EXERCISE AIM
All entries shown below should be duplicated character for character.

(Collection entries)
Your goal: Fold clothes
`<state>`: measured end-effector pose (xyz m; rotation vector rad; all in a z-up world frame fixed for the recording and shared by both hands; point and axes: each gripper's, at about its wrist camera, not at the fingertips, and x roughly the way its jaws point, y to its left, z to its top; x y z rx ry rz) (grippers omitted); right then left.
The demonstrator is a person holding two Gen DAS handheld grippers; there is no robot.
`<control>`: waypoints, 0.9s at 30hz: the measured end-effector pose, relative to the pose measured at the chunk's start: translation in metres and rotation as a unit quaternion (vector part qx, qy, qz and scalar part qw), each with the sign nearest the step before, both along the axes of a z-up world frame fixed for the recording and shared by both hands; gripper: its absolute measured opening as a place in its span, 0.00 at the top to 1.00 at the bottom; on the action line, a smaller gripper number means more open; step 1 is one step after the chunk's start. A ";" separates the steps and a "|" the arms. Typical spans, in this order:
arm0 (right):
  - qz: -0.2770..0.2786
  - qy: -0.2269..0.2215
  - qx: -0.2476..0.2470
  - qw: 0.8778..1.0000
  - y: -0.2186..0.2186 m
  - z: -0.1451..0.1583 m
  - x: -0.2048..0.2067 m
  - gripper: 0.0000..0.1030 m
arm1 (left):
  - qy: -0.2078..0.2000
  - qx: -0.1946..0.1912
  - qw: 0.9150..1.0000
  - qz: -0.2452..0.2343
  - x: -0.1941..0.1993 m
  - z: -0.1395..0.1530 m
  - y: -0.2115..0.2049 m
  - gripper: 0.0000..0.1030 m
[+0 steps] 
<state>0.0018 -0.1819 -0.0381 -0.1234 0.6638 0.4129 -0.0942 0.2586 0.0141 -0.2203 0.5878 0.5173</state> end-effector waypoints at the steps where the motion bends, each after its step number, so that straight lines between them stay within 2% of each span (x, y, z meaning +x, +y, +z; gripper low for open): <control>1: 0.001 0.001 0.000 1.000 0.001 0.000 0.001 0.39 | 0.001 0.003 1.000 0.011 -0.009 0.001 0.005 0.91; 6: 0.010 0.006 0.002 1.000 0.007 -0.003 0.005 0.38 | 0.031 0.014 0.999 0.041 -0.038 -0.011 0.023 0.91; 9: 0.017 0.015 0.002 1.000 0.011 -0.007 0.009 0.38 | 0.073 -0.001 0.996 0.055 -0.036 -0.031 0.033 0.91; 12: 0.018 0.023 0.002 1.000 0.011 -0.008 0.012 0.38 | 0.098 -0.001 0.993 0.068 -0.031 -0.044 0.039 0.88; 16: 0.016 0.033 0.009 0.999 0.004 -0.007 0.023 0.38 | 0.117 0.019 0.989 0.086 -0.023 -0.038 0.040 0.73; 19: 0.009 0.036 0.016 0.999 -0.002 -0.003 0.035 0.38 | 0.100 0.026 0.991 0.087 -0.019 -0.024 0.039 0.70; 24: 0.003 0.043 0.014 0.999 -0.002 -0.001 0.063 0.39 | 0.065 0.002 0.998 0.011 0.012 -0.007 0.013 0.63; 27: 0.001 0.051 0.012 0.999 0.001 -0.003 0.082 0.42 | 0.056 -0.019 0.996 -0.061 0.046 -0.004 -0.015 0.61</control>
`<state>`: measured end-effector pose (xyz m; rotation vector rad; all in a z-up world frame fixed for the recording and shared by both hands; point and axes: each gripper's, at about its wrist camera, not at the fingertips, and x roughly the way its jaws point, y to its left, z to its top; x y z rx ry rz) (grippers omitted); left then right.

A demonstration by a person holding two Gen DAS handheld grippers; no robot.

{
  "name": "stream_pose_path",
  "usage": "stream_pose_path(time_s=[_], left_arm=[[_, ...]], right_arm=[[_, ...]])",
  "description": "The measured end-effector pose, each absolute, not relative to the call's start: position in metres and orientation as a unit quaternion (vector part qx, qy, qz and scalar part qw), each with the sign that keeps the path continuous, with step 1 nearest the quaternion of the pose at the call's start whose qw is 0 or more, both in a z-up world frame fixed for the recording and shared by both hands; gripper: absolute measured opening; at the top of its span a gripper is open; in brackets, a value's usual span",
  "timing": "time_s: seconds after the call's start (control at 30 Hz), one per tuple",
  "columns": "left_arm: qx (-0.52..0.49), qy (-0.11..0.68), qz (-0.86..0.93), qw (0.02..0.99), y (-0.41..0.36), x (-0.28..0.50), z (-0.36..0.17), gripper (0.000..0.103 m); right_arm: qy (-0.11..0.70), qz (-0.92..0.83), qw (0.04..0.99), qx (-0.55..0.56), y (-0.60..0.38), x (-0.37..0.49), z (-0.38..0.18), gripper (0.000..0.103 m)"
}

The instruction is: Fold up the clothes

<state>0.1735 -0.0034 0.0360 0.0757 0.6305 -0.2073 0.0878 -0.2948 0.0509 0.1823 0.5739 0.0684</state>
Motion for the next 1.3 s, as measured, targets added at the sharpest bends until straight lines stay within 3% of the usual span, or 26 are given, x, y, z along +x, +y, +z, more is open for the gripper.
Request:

RESPONSE AREA
Your goal: Fold clothes
`<state>`: measured end-effector pose (xyz m; rotation vector rad; all in a z-up world frame fixed for the recording and shared by both hands; point and axes: each gripper's, at about its wrist camera, not at the fingertips, and x roughly the way its jaws point, y to its left, z to its top; x y z rx ry rz) (grippers omitted); right then left.
The demonstrator is a person holding two Gen DAS handheld grippers; there is no robot.
`<control>`: waypoints, 0.9s at 30hz: the measured end-effector pose, relative to the pose measured at the chunk's start: translation in metres and rotation as a unit quaternion (vector part qx, qy, qz and scalar part qw), each with the sign nearest the step before, both along the axes of a z-up world frame fixed for the recording and shared by both hands; gripper: its absolute measured opening as a place in its span, 0.00 at the top to 1.00 at the bottom; on the action line, a smaller gripper number means more open; step 1 is one step after the chunk's start. A ";" separates the steps and a "|" the arms. Typical spans, in this order:
arm0 (right):
  - qz: -0.2770..0.2786
  - qy: -0.2269..0.2215
  - qx: -0.2476..0.2470
  - qw: 0.8778..1.0000
  - y: -0.2186..0.2186 m
  - z: -0.1451..0.1583 m
  - x: -0.2048..0.2067 m
  - gripper: 0.0000..0.1030 m
arm1 (left):
  - qy: -0.2078..0.2000
  - qx: -0.1946..0.1912
  - qw: 0.9150..1.0000
  - qz: -0.2452..0.2343
  - x: -0.1941..0.1993 m
  - z: -0.1395..0.1530 m
  - y: -0.2115..0.2049 m
  - gripper: 0.0000..0.1030 m
[+0 steps] 
<state>0.0018 -0.1819 -0.0381 -0.1234 0.6638 0.4129 -0.0942 0.2586 0.0141 -0.2203 0.5878 0.5173</state> end-effector waypoints at the steps where the motion bends, each after its step number, so that straight lines between them stay within 2% of each span (x, y, z meaning +x, +y, +z; gripper low for open): <control>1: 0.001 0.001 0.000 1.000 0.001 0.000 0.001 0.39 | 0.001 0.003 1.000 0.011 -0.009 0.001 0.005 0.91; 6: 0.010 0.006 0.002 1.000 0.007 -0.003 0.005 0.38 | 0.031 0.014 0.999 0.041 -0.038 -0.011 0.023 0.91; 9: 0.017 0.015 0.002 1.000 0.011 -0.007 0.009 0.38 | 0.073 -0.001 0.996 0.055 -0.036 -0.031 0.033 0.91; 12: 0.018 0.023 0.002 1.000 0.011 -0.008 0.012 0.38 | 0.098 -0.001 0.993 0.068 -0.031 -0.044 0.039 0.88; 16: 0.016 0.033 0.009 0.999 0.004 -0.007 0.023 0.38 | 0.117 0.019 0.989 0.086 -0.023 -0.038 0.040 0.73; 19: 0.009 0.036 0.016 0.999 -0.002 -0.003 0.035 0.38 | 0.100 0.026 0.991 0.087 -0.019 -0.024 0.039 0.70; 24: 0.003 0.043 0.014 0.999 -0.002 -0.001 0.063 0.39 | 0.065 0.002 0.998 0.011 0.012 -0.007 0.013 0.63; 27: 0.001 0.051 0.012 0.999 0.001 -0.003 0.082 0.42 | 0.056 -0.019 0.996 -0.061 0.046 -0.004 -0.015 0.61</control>
`<state>`: measured end-effector pose (xyz m; rotation vector rad; all in a z-up world frame fixed for the recording and shared by both hands; point and axes: each gripper's, at about its wrist camera, not at the fingertips, and x roughly the way its jaws point, y to its left, z to its top; x y z rx ry rz) (grippers omitted); left then right.

A demonstration by a person holding two Gen DAS handheld grippers; no robot.

{
  "name": "stream_pose_path",
  "usage": "stream_pose_path(time_s=[_], left_arm=[[_, ...]], right_arm=[[_, ...]])",
  "description": "The measured end-effector pose, each absolute, not relative to the call's start: position in metres and orientation as a unit quaternion (vector part qx, qy, qz and scalar part qw), each with the sign that keeps the path continuous, with step 1 nearest the quaternion of the pose at the call's start whose qw is 0 or more, both in a z-up world frame fixed for the recording and shared by both hands; gripper: absolute measured opening; at the top of its span a gripper is open; in brackets, a value's usual span",
  "timing": "time_s: seconds after the call's start (control at 30 Hz), one per tuple",
  "columns": "left_arm: qx (-0.52..0.49), qy (-0.11..0.68), qz (-0.86..0.93), qw (0.02..0.99), y (-0.41..0.36), x (-0.28..0.50), z (-0.36..0.17), gripper (0.000..0.103 m); right_arm: qy (-0.11..0.70), qz (-0.92..0.83), qw (0.04..0.99), qx (-0.55..0.56), y (-0.60..0.38), x (-0.37..0.49), z (-0.38..0.18), gripper (0.000..0.103 m)"
}

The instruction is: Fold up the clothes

<state>0.1735 -0.0034 0.0360 0.0757 0.6305 -0.2073 0.0878 -0.2948 0.0509 0.1823 0.5739 0.0684</state>
Motion for the next 1.3 s, as measured, targets added at the sharpest bends until straight lines stay within 3% of the usual span, or 26 are given, x, y, z along +x, +y, +z, more is open for the gripper.
Request:

Nothing else is required to complete this exercise.